ASSIGNED TASK: Tally the lines of the entries below that hold the word "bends", and please give only the total.
────────
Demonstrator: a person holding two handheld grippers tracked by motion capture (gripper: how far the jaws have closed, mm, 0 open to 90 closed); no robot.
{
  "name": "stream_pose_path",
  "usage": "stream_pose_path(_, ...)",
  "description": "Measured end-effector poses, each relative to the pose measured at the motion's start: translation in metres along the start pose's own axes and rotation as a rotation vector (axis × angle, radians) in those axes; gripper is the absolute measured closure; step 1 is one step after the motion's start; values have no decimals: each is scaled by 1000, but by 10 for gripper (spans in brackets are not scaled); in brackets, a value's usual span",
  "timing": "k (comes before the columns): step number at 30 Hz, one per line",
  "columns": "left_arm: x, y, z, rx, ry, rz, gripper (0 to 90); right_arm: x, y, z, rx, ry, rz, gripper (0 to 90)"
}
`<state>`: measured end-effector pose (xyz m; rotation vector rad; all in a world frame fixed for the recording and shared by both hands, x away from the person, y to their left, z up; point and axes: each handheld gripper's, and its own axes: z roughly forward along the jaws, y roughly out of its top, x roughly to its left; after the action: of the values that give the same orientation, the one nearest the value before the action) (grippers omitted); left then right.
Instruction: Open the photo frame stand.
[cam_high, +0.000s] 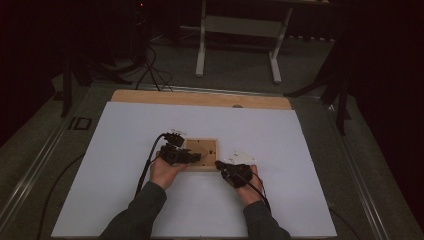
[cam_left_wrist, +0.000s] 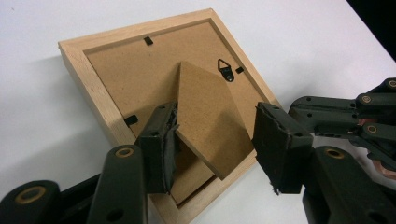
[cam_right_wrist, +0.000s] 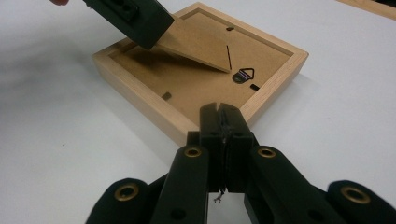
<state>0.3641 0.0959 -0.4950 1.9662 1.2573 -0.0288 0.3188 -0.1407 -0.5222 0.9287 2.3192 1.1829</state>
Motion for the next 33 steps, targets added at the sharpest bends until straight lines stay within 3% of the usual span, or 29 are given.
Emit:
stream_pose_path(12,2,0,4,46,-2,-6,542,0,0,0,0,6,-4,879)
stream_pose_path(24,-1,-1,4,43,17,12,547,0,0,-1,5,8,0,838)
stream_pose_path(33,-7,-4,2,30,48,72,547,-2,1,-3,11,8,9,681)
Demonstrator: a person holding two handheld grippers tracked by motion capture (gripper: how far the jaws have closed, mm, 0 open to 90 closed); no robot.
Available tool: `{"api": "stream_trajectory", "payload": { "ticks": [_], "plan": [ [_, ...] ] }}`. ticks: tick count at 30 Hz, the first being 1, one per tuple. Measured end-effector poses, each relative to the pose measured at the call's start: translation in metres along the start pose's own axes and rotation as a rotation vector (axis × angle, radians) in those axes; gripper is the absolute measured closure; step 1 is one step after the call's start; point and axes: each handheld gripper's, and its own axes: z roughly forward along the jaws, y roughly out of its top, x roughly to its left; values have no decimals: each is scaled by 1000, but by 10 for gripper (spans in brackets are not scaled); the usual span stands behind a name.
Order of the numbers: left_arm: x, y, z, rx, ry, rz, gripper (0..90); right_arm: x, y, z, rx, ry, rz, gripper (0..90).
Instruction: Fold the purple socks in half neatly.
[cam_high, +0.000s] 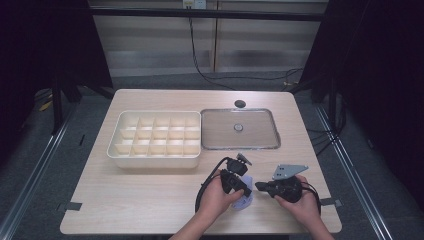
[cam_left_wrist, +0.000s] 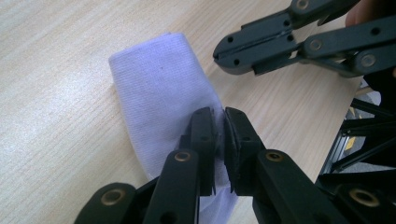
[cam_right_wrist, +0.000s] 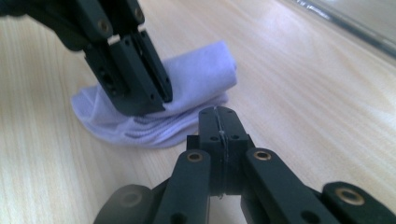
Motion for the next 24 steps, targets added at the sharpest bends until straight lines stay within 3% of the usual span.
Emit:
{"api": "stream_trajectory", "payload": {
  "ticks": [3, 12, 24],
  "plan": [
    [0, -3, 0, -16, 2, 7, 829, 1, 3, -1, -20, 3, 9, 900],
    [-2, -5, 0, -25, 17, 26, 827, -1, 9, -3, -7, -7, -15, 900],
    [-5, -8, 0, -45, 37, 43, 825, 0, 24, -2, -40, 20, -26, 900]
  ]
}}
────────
RESULT BELOW: 2